If a line in the data below contains the word "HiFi", copy it out.

....................

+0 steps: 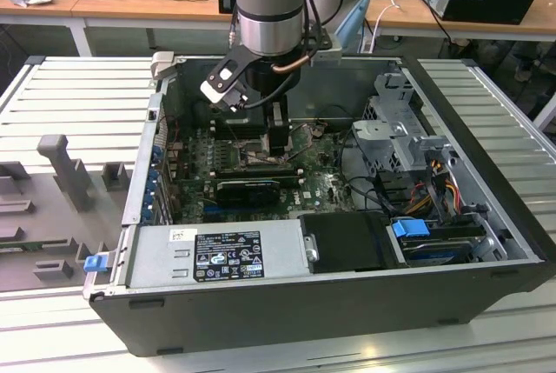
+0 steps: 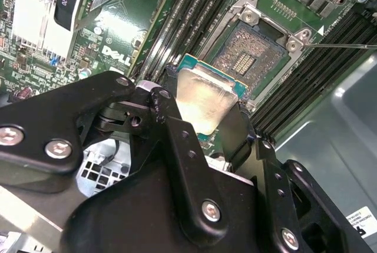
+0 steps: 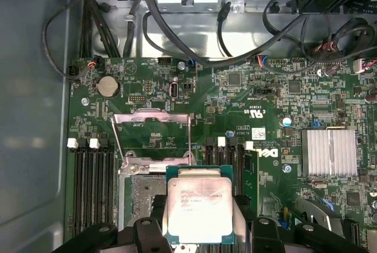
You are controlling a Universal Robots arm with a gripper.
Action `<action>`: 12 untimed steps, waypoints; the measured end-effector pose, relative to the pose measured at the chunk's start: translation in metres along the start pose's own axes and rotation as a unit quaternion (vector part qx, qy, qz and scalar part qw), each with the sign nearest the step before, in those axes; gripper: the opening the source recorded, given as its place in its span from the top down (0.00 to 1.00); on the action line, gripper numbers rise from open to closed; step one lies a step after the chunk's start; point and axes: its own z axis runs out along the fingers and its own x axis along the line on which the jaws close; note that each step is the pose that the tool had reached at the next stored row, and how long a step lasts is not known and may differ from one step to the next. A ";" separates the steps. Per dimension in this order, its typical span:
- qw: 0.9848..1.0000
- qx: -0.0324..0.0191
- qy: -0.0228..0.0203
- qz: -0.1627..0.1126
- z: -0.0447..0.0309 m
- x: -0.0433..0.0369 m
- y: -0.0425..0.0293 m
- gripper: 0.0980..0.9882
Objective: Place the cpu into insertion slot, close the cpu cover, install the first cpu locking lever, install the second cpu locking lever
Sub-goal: 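Place the cpu into insertion slot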
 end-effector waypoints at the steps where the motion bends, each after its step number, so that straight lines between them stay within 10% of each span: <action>1: 1.000 0.000 0.000 0.000 0.0003 0.0000 0.0000 0.52; 12: 1.000 0.000 0.000 0.000 0.0035 -0.0001 -0.0003 0.52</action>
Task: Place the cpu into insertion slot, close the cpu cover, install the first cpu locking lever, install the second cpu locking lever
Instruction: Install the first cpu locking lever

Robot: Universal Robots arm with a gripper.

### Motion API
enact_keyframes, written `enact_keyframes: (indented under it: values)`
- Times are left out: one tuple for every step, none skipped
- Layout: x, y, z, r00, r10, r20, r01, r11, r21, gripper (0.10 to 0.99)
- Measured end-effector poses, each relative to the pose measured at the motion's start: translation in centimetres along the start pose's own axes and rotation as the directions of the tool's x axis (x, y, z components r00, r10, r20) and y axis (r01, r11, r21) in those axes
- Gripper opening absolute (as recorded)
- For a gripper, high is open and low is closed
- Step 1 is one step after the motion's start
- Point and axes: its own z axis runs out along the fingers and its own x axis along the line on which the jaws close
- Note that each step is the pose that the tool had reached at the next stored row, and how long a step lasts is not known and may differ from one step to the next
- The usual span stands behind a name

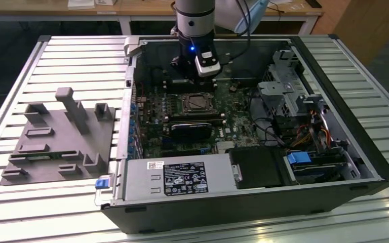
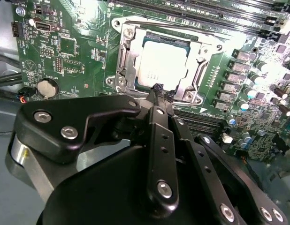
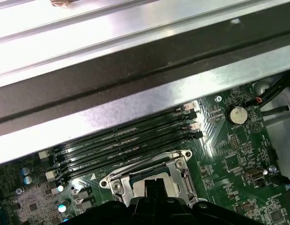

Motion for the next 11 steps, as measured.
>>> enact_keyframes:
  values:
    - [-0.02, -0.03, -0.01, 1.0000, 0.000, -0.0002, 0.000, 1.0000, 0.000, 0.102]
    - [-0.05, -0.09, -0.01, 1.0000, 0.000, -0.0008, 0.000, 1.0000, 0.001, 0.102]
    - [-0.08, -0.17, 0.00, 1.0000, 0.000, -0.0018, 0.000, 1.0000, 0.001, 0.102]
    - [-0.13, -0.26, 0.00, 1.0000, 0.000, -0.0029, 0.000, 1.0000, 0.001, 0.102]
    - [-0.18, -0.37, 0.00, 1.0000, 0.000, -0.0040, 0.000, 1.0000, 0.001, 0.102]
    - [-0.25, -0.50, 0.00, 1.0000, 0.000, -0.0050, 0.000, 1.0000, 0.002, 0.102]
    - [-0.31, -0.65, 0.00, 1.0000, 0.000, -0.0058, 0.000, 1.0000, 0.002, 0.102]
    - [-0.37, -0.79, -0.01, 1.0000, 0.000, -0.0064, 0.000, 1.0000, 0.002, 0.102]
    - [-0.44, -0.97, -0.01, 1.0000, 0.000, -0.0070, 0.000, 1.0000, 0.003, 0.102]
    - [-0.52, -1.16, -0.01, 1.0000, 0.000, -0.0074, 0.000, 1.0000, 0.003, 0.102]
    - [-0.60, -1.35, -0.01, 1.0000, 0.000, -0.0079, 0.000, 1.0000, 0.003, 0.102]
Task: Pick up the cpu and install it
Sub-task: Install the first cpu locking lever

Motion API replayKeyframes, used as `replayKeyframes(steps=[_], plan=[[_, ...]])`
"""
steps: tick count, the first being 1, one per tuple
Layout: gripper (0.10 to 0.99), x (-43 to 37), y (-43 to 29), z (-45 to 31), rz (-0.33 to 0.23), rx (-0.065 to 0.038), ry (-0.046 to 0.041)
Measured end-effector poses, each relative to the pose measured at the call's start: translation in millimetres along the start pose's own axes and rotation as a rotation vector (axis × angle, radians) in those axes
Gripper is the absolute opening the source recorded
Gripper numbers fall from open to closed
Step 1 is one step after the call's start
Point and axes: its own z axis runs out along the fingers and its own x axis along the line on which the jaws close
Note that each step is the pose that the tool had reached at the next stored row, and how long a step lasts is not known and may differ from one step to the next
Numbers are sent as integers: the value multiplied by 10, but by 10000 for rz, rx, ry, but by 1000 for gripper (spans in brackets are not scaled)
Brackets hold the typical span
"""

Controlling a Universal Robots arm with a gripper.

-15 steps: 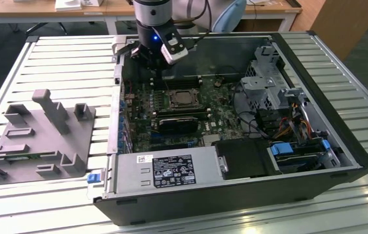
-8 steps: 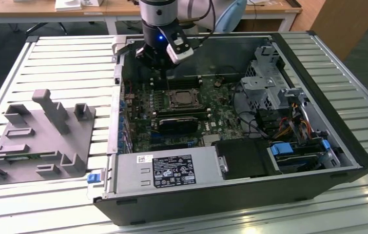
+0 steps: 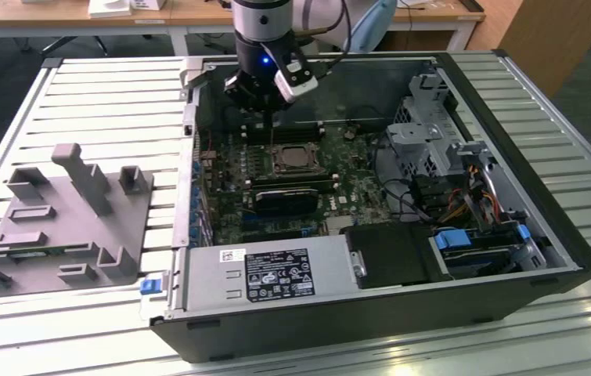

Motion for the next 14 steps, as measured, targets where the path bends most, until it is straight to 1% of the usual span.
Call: replayKeyframes(steps=[10,11,12,14], plan=[[106,-100,3,5,1,-9,1],[106,-105,3,5,2,-47,3],[106,-108,4,6,5,-135,9],[106,-113,3,6,12,-393,19]])
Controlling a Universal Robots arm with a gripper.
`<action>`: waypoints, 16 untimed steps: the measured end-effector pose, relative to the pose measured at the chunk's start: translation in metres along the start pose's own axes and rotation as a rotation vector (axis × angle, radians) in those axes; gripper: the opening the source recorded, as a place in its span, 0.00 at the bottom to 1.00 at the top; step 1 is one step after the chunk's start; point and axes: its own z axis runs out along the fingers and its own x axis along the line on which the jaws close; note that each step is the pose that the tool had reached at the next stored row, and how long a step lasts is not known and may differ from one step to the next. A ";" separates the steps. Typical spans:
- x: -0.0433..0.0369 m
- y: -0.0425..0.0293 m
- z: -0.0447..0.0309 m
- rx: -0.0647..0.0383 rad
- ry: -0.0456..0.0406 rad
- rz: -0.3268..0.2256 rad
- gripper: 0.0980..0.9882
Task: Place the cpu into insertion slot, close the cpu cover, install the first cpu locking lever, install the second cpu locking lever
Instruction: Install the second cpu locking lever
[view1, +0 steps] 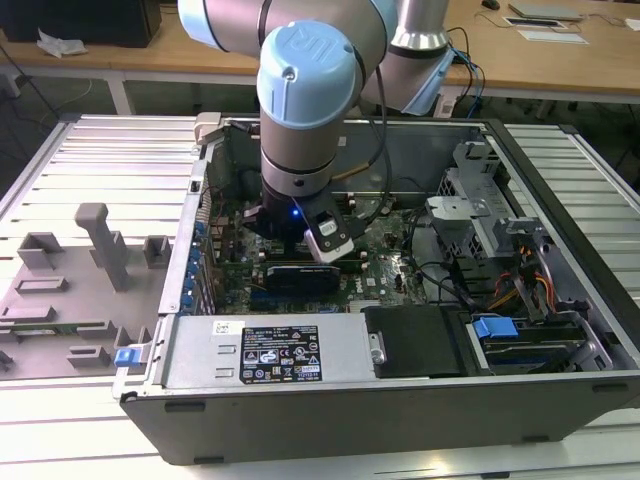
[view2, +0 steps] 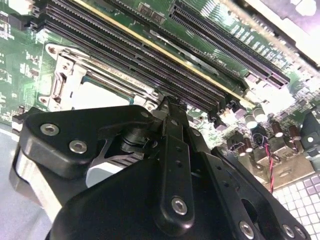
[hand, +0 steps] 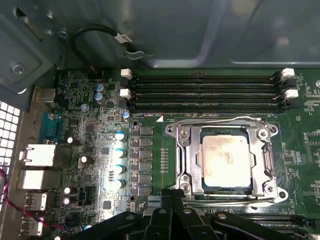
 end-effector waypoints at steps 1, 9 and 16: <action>0.0000 0.0003 0.0000 0.000 -0.0004 0.000 0.01; 0.0039 0.0036 0.0039 0.006 -0.0085 -0.004 0.01; 0.0043 0.0051 -0.0016 0.011 -0.0095 -0.005 0.01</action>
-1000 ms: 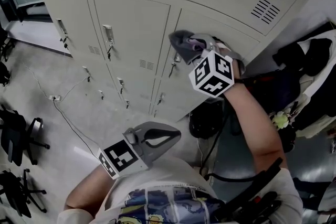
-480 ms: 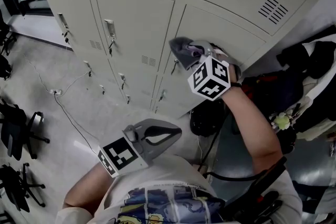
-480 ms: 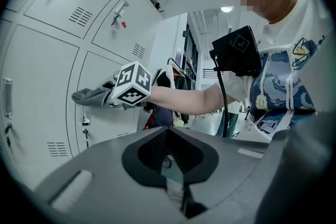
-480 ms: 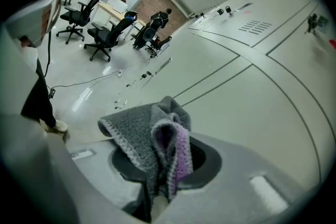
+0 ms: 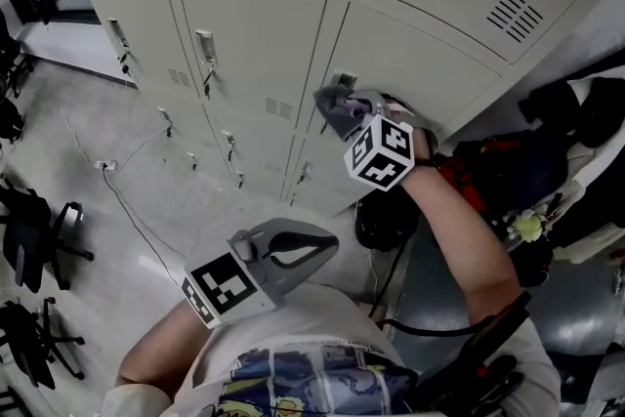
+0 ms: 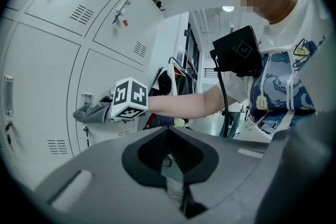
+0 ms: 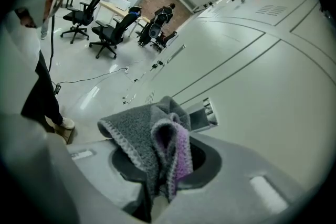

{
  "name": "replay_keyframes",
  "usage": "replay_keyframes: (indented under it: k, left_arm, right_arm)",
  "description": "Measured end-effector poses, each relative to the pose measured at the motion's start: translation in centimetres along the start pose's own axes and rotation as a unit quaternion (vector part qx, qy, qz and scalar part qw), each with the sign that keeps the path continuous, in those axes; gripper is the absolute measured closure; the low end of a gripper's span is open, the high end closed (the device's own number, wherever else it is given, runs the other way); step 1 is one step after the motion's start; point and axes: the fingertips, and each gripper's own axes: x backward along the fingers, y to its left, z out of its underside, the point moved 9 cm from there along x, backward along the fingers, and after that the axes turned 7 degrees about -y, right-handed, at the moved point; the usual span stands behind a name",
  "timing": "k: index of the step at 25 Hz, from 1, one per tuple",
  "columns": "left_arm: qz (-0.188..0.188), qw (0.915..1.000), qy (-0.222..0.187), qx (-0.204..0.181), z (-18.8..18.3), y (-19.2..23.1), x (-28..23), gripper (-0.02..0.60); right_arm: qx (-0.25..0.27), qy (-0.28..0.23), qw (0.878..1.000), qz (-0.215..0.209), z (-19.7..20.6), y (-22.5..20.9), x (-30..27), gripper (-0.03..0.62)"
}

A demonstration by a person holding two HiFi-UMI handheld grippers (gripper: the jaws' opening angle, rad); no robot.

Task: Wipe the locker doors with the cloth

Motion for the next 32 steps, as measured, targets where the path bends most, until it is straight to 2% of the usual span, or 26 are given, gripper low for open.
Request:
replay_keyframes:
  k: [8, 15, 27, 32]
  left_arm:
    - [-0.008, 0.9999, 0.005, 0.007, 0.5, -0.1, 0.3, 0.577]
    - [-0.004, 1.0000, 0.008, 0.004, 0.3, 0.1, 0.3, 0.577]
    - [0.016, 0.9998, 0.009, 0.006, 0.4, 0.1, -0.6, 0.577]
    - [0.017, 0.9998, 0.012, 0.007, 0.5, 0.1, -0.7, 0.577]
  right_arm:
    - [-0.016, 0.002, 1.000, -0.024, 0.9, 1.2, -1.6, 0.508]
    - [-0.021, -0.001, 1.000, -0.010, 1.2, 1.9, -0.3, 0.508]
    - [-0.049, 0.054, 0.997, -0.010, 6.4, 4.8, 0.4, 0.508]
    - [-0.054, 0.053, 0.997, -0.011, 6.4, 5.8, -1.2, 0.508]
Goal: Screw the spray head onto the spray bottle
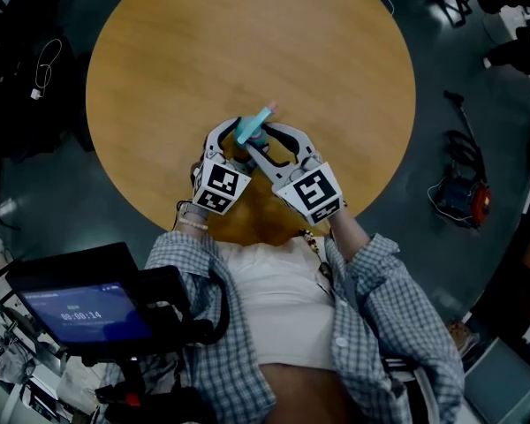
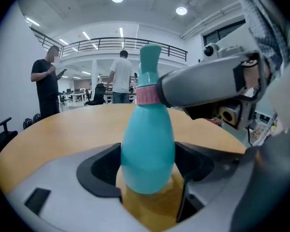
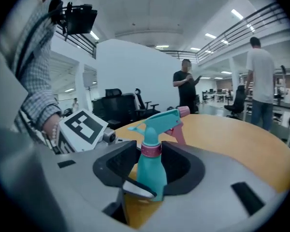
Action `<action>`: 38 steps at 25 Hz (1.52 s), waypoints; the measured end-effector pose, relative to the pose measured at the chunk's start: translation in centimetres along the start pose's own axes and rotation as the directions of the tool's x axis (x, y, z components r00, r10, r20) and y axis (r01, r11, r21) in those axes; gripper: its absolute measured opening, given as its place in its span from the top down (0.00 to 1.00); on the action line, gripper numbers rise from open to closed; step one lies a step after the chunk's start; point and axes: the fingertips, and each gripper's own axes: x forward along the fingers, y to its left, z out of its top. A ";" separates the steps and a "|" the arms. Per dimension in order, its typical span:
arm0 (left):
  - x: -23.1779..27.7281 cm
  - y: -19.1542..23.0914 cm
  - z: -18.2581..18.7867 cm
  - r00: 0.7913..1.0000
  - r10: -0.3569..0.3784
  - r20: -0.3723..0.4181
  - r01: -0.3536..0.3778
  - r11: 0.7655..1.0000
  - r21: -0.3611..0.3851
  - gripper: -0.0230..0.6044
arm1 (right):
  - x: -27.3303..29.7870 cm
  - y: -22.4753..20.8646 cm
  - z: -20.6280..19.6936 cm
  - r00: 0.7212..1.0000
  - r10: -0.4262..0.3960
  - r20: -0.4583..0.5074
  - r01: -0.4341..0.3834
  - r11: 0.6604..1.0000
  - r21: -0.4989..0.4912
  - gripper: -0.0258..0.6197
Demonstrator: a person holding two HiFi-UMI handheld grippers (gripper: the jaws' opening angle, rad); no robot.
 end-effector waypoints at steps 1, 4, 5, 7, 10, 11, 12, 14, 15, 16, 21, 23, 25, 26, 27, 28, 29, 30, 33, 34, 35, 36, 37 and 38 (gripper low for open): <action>0.0 0.0 0.0 1.000 -0.004 0.000 0.004 1.000 0.001 0.40 | 0.0 -0.1 -0.3 0.998 0.056 -0.021 -0.056 0.998 -0.020 0.74; 0.1 -0.1 -0.1 1.000 -0.022 0.001 0.022 1.000 0.001 0.40 | 0.1 -0.2 -1.1 0.976 0.199 -0.085 -0.204 0.977 -0.060 0.72; 0.1 -0.1 -0.1 1.000 -0.029 0.003 0.029 1.000 -0.001 0.40 | 0.1 -0.2 -1.2 0.966 0.239 -0.095 -0.245 0.968 -0.059 0.72; 0.1 0.0 -0.2 0.999 -0.041 0.005 0.041 0.999 -0.011 0.40 | 0.3 -0.5 -0.9 0.948 0.301 -0.101 -0.307 0.951 -0.047 0.72; 0.0 0.0 -0.1 0.999 -0.050 0.008 0.050 0.999 -0.008 0.40 | 0.3 -0.6 -0.7 0.932 0.344 -0.111 -0.351 0.935 -0.055 0.74; 0.0 0.0 0.0 0.999 -0.047 0.010 0.047 0.999 -0.006 0.40 | 0.2 -0.6 -0.6 0.936 0.336 -0.107 -0.344 0.937 -0.065 0.76; 0.0 0.0 0.0 0.999 -0.040 0.010 0.040 0.999 -0.008 0.40 | 0.2 -0.5 -0.5 0.944 0.316 -0.096 -0.323 0.943 -0.074 0.77; -0.2 0.1 -0.1 1.000 -0.016 0.009 0.016 1.000 -0.022 0.40 | 0.1 -0.2 -0.3 0.968 0.242 -0.061 -0.247 0.966 -0.077 0.78; -0.2 0.2 0.0 1.000 0.001 0.010 -0.001 1.000 -0.031 0.40 | 0.0 -0.1 -0.2 0.981 0.191 -0.041 -0.194 0.979 -0.070 0.79; -0.3 0.3 0.0 1.000 0.020 0.011 -0.020 0.999 -0.038 0.40 | -0.1 -0.1 -0.2 0.991 0.135 -0.023 -0.136 0.989 -0.057 0.79; -0.3 0.5 0.0 0.996 0.090 0.005 -0.089 0.995 -0.049 0.40 | -0.6 -0.1 -0.5 0.996 -0.075 0.055 0.070 0.995 0.075 0.82; -0.2 0.4 -0.1 0.997 0.081 0.002 -0.081 0.996 -0.042 0.40 | -0.7 0.2 -0.6 0.996 -0.049 0.072 0.039 0.991 0.127 0.81; -0.1 0.4 -0.2 0.998 0.064 -0.001 -0.064 0.997 -0.037 0.40 | -0.6 0.3 -0.5 0.998 -0.006 0.067 -0.002 0.992 0.128 0.73; -0.1 0.4 -0.2 0.998 0.060 -0.003 -0.060 0.998 -0.035 0.40 | -0.5 0.3 -0.4 0.998 0.003 0.060 -0.010 0.994 0.112 0.72; -0.1 0.5 -0.1 0.998 0.061 -0.005 -0.062 0.998 -0.031 0.40 | -0.3 0.1 -0.2 0.999 0.000 0.055 -0.006 0.996 0.094 0.72; -0.1 0.4 -0.1 0.998 0.067 -0.006 -0.067 0.997 -0.027 0.40 | -0.1 -0.1 0.0 0.999 -0.010 0.052 0.006 0.997 0.079 0.72; 0.0 0.4 -0.1 0.997 0.075 -0.007 -0.075 0.997 -0.025 0.40 | 0.1 -0.4 0.3 0.998 -0.025 0.051 0.022 0.997 0.067 0.72; 0.0 0.3 -0.1 0.997 0.083 -0.007 -0.083 0.996 -0.028 0.40 | 0.4 -0.6 0.4 0.998 -0.041 0.048 0.039 0.998 0.054 0.72; 0.3 0.2 -0.1 0.994 0.108 -0.011 -0.109 0.993 -0.047 0.40 | 0.9 -0.8 0.5 0.995 -0.090 0.031 0.090 0.996 0.016 0.76; 0.3 0.2 0.0 0.993 0.118 -0.013 -0.118 0.992 -0.050 0.40 | 1.0 -0.9 0.6 0.993 -0.117 0.032 0.116 0.993 0.013 0.76; 0.4 0.3 0.0 0.992 0.127 -0.015 -0.128 0.991 -0.050 0.40 | 0.9 -0.9 0.6 0.988 -0.152 0.035 0.151 0.988 0.015 0.77; 0.4 0.2 0.1 0.991 0.136 -0.017 -0.137 0.989 -0.050 0.40 | 0.8 -1.0 0.6 0.980 -0.195 0.038 0.194 0.981 0.018 0.77; 0.5 0.2 0.1 0.989 0.144 -0.017 -0.145 0.988 -0.055 0.40 | 0.6 -1.2 0.6 0.970 -0.241 0.038 0.240 0.971 0.024 0.77; 0.5 0.1 0.1 0.989 0.150 -0.016 -0.151 0.987 -0.064 0.40 | 0.4 -1.3 0.5 0.958 -0.284 0.037 0.283 0.959 0.033 0.77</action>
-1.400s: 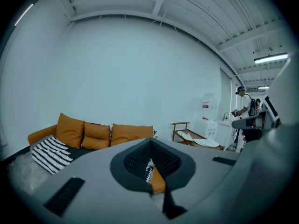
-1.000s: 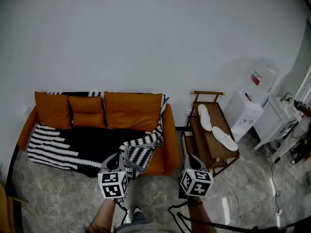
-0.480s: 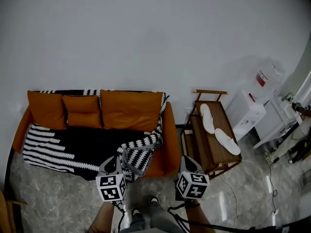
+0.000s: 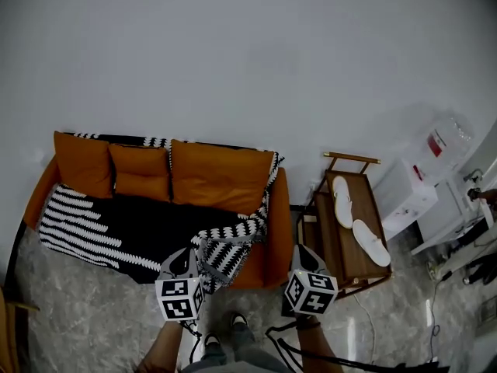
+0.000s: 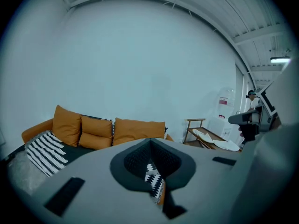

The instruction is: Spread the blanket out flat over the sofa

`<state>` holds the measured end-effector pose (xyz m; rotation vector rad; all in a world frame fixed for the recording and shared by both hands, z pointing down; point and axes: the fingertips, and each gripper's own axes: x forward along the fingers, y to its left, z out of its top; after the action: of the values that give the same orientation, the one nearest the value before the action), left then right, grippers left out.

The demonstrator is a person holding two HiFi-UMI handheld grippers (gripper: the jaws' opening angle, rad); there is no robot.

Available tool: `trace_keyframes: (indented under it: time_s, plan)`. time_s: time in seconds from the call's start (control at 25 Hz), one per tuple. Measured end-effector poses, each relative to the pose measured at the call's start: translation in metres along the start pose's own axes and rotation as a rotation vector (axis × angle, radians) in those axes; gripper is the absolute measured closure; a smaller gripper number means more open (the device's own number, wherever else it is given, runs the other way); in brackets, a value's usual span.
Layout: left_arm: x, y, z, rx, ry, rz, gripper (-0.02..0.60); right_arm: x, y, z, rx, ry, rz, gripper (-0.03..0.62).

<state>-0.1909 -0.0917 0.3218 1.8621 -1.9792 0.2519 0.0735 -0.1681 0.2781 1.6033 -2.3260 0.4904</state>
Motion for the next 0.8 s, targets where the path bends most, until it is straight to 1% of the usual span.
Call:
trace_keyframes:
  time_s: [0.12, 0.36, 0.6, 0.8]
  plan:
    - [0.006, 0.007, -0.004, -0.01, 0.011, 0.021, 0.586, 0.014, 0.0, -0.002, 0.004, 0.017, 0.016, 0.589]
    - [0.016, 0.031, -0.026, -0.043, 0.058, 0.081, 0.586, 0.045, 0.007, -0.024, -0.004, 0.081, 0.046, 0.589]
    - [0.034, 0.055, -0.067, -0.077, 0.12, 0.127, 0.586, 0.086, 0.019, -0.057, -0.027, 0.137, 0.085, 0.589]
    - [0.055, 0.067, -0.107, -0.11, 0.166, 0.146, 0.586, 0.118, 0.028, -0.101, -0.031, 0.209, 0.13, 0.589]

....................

Reply:
A demonstration by a person holding two HiFi-UMI handheld grippers (gripper: the jaws' opening angle, rad); no robot.
Demonstrator: a person holding two HiFi-UMI handheld grippers (gripper: the jaws' opening angle, rad); no robot.
The demonstrator is a person holding two HiFi-UMI handheld grippers (gripper: the jaws' opening angle, rad); there is no robot.

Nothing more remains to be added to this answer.